La garantie légale de conformité du bien ou service vendu est prévue aux articles L. 211-1 à L. 212-1 du code de la consommation

L’action résultant du défaut de conformité se prescrit 2 ans à compter de la délivrance du bien.

Un produit acheté peut être considéré comme « non conforme » dans les 4 cas  suivants :

  • le produit ou service ne correspond pas à l’usage qui peut en être habituelelment attendu
  • il ne correspond pas à la description donnée par le vendeur
  • il ne possède pas les qualités publiquement présentées par le vendeur (dans la publicité de vente par exemple)
  • il ne présente pas les qualités recherchées par l’acheteur, connues du vendeur et acceptées par lui.

 

Exemple pratique : garantie légale ou contractuelle ?

Il me paraît intéressant ou « amusant » de prendre pour exemple, la « garantie en béton armé » proposé par O. R., un blogueur incontournable sur Internet, lors du lancement de sa formation.

S’agit-il réellement d’une garantie commerciale ?

Voici ce qu’il en dit : « garantie de résultats de 365 jours : si, après avoir suivi tous les modules de la formation, avoir réalisé tous les exercices, participé à la communauté et avoir appliqué ce que vous avez appris dans vos blogs, vous ne réalisez par au moins 2 000 euros de chiffre d’affaires par mois à partir de vos blogs, envoyez votre demande de remboursement dans les 30 jours suivant la date anniversaire de votre inscription à la formation« .

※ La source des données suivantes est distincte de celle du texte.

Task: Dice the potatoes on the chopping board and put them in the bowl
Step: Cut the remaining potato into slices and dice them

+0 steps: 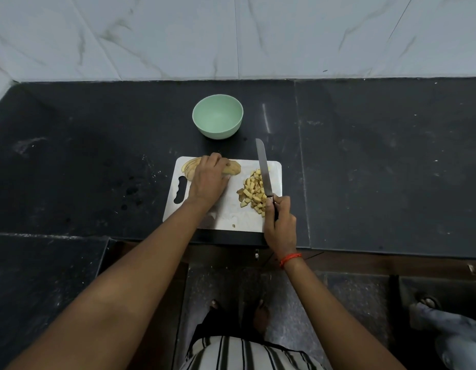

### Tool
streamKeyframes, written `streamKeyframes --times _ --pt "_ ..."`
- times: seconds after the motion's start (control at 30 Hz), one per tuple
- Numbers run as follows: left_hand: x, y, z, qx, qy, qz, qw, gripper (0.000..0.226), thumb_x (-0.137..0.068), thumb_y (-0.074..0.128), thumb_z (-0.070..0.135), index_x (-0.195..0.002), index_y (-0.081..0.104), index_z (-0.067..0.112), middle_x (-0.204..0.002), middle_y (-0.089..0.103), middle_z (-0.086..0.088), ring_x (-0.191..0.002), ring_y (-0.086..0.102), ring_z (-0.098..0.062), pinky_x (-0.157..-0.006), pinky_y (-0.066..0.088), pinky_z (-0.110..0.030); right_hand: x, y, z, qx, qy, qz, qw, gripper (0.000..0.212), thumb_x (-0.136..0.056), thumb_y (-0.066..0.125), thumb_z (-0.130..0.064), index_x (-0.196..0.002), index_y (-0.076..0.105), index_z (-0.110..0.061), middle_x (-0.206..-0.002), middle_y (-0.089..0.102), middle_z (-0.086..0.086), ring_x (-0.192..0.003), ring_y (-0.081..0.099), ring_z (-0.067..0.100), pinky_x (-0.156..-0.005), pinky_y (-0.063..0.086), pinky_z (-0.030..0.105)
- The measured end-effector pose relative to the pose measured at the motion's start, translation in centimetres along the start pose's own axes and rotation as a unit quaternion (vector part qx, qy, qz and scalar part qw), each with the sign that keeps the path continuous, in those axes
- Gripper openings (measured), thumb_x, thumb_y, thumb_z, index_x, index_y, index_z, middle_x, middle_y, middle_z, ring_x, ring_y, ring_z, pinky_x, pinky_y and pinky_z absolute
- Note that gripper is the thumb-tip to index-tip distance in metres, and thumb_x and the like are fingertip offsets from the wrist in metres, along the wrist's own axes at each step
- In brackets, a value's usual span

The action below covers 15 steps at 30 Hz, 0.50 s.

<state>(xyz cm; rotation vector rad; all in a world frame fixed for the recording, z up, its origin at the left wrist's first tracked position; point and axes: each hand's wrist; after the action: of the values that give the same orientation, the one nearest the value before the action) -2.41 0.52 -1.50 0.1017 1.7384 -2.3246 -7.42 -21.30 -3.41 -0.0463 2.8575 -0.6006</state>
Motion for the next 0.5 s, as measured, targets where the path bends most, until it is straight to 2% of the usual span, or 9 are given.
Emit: streamKeyframes --times 0.2,0.5 --pt "-0.57 -0.26 -0.15 0.017 0.009 -0.015 1.0 0.035 -0.09 0.072 0.016 -0.124 0.064 0.012 -0.125 0.056 -0.008 -0.113 0.051 -0.026 -0.095 0.049 -0.039 -0.14 -0.09 0.05 -0.006 -0.009 0.0 1.0 0.024 -0.103 0.046 -0.03 -0.097 0.048 -0.007 -0.069 0.051 -0.014 -0.059 0.057 0.006 -0.044 0.034 0.015" --pt "-0.54 -0.2 -0.41 0.019 0.016 -0.012 1.0 0.033 -0.091 0.072 0.021 -0.123 0.066 0.012 -0.124 0.058 -0.007 -0.113 0.052 -0.025 -0.094 0.051 -0.038 -0.14 0.06 0.29 -0.012 -0.004 -0.004 1.0 0.015 -0.104 0.048 -0.024 -0.094 0.044 -0.014 -0.068 0.05 -0.014 -0.056 0.054 0.005 -0.044 0.035 0.018"
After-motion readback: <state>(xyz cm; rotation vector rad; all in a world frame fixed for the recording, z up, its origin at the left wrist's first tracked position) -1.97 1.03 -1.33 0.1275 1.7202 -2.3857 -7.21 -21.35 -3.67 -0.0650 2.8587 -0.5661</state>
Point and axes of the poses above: each hand's wrist, its own x-axis away from the middle knuckle, its own y-axis out of the palm, z = x × y
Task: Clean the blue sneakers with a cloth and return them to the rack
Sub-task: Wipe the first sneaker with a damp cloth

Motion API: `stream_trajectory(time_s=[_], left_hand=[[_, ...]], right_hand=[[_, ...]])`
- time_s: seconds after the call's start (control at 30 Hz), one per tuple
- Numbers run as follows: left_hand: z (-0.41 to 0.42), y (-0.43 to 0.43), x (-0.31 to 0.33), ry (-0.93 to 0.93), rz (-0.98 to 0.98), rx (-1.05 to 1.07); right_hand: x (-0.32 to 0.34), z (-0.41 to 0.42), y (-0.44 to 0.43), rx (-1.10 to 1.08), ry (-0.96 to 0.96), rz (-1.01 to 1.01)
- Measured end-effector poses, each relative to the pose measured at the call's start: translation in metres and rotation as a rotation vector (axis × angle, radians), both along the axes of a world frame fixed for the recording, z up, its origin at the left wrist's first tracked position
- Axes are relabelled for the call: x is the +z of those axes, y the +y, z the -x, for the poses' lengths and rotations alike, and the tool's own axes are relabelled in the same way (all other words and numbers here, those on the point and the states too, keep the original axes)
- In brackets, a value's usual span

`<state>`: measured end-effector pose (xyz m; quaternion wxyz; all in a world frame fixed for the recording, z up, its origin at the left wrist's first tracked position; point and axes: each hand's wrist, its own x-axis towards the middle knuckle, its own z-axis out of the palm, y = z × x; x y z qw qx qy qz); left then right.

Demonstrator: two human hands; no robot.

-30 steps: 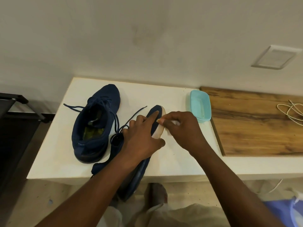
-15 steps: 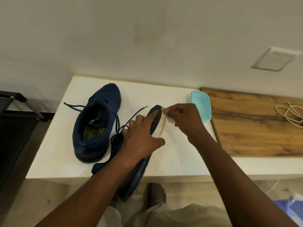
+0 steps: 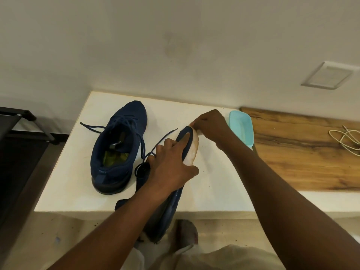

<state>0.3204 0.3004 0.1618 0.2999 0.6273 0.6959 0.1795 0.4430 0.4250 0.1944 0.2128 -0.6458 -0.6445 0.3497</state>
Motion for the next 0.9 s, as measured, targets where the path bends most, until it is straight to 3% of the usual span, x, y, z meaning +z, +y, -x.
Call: stream_trajectory(time_s=[0.17,0.37,0.53,0.73,0.9], left_hand=[[0.001,0.001,-0.001,-0.033,0.001,0.012],[-0.005,0.000,0.002,-0.007,-0.005,-0.008],[-0.009,-0.002,0.002,-0.019,-0.008,-0.009],[-0.018,-0.002,0.000,-0.032,-0.052,-0.008],[-0.025,-0.008,0.006,0.028,-0.048,-0.047]], right_hand=[[0.017,-0.024,-0.058,0.075,-0.086,-0.024],[0.008,-0.025,-0.067,-0.008,-0.069,-0.281],[0.004,-0.016,-0.058,0.070,-0.057,-0.233],[-0.007,-0.024,-0.134,0.023,0.106,-0.246],[-0.011,-0.026,-0.103,-0.091,0.033,-0.334]])
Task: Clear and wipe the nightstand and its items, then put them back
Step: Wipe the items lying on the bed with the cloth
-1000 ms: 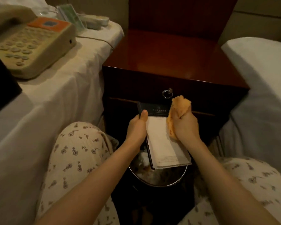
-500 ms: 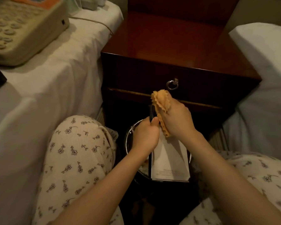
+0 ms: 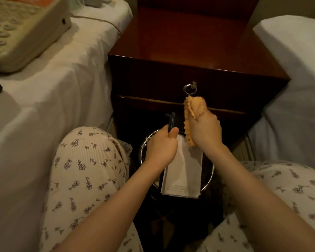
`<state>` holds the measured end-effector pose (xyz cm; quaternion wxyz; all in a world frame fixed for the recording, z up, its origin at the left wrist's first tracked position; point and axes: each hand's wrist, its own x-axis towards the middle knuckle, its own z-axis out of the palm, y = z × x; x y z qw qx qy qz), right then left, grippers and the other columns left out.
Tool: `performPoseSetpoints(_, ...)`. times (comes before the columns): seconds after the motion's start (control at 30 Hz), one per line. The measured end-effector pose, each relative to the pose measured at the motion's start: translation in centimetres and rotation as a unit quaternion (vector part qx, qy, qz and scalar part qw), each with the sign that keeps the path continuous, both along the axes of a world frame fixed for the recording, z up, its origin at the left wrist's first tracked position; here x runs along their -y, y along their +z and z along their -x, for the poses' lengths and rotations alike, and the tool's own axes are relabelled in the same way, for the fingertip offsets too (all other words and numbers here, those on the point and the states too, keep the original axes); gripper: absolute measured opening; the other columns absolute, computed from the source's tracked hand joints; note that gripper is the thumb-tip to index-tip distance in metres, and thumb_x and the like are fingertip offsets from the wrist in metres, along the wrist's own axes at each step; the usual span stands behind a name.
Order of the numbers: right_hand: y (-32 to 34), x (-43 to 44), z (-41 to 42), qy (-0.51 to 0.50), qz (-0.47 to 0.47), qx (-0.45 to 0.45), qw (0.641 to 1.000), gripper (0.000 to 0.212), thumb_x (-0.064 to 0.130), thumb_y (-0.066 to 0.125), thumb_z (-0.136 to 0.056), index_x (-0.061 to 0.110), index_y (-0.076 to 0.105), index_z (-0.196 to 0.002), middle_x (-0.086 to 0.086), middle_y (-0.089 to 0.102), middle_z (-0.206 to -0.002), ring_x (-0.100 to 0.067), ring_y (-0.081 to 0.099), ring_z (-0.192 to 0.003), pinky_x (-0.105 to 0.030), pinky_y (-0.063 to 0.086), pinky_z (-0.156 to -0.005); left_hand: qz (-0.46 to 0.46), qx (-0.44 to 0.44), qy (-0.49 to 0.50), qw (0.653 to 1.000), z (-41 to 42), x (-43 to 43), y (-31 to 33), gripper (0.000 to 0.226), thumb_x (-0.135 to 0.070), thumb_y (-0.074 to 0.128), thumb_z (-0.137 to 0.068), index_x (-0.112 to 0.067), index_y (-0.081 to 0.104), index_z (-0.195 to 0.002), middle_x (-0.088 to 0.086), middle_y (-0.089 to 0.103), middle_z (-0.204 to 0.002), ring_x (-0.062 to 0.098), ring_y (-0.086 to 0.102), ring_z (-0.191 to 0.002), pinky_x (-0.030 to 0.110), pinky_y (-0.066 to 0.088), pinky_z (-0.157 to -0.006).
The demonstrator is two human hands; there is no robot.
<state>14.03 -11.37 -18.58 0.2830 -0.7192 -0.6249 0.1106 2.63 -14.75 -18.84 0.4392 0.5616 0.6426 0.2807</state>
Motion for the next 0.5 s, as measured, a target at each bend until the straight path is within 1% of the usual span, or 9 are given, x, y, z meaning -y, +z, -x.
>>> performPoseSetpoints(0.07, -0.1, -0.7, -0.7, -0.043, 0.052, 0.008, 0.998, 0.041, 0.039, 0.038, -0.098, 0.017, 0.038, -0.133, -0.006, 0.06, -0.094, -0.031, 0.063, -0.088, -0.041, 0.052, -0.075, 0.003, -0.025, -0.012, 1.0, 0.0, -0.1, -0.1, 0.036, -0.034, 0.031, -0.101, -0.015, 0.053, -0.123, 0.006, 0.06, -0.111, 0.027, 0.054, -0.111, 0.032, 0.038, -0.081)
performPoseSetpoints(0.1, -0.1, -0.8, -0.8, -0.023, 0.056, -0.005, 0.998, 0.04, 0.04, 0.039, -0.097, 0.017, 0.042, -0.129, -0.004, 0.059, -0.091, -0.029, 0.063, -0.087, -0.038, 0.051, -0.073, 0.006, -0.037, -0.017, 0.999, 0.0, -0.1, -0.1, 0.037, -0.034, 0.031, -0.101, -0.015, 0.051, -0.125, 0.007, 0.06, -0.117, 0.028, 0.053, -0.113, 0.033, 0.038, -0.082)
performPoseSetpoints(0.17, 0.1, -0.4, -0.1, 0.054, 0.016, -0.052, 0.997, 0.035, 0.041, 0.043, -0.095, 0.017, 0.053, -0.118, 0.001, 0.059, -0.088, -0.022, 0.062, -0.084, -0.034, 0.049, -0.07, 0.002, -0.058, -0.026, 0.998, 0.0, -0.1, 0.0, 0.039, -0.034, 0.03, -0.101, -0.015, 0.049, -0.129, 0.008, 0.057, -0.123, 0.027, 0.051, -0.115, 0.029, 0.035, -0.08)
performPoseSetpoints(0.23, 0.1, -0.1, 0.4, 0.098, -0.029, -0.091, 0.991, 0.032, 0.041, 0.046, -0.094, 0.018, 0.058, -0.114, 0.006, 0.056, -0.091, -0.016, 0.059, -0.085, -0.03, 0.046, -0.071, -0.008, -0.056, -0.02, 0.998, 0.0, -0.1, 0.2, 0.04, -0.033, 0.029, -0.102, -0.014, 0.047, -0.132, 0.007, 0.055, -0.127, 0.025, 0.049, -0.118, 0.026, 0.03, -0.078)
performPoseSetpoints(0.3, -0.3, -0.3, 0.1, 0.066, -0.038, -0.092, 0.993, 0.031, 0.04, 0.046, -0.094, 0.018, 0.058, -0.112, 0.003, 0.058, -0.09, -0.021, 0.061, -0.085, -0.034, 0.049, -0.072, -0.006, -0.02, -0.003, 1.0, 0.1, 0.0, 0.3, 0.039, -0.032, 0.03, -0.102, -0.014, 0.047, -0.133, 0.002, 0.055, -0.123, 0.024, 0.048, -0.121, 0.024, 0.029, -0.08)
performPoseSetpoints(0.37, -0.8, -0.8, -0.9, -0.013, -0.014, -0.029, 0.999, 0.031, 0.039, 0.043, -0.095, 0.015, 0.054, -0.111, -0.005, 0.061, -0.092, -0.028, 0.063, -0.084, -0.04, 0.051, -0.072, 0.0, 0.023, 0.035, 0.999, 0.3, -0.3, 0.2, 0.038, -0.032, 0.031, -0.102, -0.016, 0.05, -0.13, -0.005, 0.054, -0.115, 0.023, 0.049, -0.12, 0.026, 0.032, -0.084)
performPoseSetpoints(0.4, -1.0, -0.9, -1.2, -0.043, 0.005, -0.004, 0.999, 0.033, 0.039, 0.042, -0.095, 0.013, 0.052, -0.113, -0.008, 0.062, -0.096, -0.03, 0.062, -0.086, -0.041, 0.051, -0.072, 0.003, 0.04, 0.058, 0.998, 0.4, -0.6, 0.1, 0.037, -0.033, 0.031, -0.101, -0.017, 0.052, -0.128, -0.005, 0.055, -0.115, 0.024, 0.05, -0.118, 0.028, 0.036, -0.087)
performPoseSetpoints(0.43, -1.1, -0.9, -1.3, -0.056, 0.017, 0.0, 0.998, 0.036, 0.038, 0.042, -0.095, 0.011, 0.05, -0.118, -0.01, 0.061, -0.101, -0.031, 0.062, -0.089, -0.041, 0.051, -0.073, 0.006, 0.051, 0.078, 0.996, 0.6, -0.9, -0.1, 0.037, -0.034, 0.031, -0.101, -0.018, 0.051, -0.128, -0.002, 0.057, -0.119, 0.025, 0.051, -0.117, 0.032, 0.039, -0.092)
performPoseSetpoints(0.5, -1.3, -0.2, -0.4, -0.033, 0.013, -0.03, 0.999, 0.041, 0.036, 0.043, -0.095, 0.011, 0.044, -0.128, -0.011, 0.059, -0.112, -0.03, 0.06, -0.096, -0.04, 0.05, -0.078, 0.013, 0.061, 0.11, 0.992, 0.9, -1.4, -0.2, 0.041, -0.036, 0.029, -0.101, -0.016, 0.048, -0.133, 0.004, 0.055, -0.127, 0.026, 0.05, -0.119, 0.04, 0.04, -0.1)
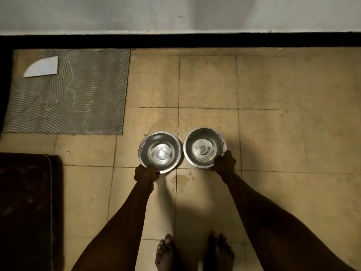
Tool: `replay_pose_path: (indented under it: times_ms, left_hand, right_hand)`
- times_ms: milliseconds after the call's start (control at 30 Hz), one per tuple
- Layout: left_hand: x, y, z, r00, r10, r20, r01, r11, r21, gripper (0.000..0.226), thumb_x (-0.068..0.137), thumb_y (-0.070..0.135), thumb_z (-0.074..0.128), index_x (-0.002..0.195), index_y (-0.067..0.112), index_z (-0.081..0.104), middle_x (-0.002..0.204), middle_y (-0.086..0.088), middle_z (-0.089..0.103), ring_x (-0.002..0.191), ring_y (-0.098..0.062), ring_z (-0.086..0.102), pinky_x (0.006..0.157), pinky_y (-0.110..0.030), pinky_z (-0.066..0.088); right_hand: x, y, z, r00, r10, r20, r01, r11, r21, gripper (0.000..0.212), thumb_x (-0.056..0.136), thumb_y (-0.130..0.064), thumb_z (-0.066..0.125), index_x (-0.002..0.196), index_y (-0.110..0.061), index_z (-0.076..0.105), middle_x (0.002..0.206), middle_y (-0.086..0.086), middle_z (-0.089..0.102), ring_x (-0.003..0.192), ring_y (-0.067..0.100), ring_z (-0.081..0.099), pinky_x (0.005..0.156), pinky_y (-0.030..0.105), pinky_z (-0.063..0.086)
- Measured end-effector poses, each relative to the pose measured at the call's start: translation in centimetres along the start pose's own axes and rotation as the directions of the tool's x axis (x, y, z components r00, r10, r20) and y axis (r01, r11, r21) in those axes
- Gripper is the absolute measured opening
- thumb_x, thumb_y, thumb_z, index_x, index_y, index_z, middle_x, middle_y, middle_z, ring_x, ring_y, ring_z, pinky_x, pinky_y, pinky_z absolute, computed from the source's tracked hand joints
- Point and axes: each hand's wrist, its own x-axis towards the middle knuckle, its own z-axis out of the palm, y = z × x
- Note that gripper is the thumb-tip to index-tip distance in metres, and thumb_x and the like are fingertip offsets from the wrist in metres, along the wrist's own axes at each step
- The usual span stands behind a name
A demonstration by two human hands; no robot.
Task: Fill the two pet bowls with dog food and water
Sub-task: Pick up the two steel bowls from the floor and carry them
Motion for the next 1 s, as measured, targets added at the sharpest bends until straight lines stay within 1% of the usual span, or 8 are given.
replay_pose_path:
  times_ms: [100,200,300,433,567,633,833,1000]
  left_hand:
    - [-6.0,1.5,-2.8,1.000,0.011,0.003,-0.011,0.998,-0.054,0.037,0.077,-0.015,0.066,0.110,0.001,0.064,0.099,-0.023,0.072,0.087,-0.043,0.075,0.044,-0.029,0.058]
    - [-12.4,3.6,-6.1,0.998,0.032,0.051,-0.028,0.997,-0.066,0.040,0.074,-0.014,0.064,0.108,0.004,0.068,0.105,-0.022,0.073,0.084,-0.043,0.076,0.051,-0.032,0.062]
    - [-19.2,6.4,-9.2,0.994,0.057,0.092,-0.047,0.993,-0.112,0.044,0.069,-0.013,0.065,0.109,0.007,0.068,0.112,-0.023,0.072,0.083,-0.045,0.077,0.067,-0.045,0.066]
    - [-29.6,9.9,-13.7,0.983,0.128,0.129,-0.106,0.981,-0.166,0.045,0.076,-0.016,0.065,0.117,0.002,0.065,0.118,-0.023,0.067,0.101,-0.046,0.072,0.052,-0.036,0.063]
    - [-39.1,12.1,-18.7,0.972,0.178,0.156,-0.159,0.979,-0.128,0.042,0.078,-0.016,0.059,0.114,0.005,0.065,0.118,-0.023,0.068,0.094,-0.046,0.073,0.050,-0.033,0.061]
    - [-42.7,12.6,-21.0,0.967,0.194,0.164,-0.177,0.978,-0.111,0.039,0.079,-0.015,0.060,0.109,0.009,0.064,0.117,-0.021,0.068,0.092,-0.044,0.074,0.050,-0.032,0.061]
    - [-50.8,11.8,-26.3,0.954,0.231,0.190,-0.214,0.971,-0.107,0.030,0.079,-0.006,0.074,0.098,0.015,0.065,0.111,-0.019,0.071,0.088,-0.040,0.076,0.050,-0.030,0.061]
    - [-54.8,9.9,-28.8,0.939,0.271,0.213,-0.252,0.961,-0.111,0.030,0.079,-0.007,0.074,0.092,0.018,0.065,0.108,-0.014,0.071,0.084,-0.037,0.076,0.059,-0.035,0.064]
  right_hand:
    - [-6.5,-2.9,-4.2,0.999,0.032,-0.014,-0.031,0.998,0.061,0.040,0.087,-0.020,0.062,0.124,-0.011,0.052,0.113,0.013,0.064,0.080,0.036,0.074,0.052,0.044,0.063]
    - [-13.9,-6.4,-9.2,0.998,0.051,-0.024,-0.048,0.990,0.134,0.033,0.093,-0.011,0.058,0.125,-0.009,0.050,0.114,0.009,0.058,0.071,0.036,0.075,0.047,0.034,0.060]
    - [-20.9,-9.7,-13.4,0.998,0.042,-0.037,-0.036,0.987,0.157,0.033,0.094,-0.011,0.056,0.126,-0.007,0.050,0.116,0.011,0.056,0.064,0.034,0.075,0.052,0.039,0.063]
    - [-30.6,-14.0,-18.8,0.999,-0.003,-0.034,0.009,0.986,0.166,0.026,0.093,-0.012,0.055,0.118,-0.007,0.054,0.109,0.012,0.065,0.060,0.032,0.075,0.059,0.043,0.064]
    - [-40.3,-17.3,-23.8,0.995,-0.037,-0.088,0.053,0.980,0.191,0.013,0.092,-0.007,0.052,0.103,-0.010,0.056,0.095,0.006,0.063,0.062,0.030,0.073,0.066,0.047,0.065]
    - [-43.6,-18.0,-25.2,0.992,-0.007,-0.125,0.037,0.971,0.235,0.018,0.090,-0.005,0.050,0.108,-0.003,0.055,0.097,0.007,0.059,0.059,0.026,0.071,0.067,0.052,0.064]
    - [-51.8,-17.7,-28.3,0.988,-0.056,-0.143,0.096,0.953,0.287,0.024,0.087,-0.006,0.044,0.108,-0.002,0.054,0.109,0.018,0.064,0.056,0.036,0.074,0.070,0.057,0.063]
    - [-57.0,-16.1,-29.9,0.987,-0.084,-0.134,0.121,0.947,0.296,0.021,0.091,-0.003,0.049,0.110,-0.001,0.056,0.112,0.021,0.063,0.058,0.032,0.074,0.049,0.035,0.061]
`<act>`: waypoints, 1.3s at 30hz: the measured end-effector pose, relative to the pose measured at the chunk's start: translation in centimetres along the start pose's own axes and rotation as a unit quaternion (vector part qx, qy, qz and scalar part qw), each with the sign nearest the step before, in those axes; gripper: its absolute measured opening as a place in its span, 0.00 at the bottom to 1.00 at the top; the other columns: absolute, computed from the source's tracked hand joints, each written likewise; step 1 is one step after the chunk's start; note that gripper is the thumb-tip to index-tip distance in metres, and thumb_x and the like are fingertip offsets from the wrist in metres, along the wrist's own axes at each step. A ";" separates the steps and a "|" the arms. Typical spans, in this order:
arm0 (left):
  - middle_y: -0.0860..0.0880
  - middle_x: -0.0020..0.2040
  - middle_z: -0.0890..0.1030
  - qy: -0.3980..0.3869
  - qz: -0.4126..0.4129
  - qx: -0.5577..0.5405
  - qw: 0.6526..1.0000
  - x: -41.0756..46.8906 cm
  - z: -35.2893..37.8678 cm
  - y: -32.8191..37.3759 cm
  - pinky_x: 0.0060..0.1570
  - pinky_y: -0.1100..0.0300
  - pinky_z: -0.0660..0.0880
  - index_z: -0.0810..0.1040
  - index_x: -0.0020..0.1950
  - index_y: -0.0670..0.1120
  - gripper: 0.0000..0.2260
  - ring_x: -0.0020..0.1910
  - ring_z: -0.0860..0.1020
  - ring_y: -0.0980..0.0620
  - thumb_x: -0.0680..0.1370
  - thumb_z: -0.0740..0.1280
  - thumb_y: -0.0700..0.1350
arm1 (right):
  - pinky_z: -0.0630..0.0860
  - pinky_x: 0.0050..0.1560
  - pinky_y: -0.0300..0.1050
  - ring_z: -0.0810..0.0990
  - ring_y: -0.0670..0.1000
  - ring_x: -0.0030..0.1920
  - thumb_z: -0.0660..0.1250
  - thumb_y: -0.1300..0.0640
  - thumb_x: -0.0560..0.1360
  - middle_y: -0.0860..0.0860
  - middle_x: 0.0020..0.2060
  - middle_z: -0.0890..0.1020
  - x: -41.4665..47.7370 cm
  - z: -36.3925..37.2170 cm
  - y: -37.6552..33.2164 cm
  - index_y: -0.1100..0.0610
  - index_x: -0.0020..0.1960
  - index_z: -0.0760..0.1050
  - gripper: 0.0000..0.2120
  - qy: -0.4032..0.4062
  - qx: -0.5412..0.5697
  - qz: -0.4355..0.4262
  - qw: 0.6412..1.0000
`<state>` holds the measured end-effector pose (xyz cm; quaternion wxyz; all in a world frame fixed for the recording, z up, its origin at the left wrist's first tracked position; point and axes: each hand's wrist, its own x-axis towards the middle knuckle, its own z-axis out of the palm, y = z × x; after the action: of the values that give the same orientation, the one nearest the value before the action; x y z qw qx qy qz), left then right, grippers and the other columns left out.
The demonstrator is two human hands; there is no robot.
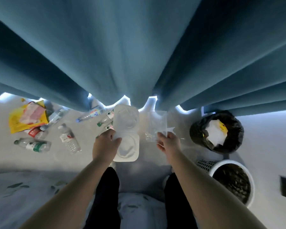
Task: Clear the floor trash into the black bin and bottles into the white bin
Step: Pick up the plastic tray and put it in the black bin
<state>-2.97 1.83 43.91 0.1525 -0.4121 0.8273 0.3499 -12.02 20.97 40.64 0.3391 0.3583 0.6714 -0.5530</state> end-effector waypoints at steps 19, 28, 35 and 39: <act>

Selon moi, la garantie légale de conformité revient à demander à ce que le produit numérique vendu (formation en plusieurs modules + coaching commun) soit conforme à ce qui était annoncé lors du lancement du produit (à savoir la promesse d’atteindre 2000 euros par mois à l’issue de la formation).

La garantie légale de conformité est d’une durée de 2 ans.

 

J’ai été juriste bénévole à la CLCV
(Association de défense des consommateurs)

 

 

En résumé

La garantie satisfait ou remboursé doit être considérée comme une garantie de type contractuelle, mais en sachant qu’elle n’a pas réellement de valeur juridique.

Je crois que sur la toile, tout blogueur a intérêt à respecter ses promesses … s’il souhaite conserver sa réputation et pouvoir continer à vendre des produits. On est sur le pilier « confiance » comme qui dirait 🙂

 

Garantie satisfait ou remboursé de 365 jours

A ce sujet, j’ai une histoire à vous raconter.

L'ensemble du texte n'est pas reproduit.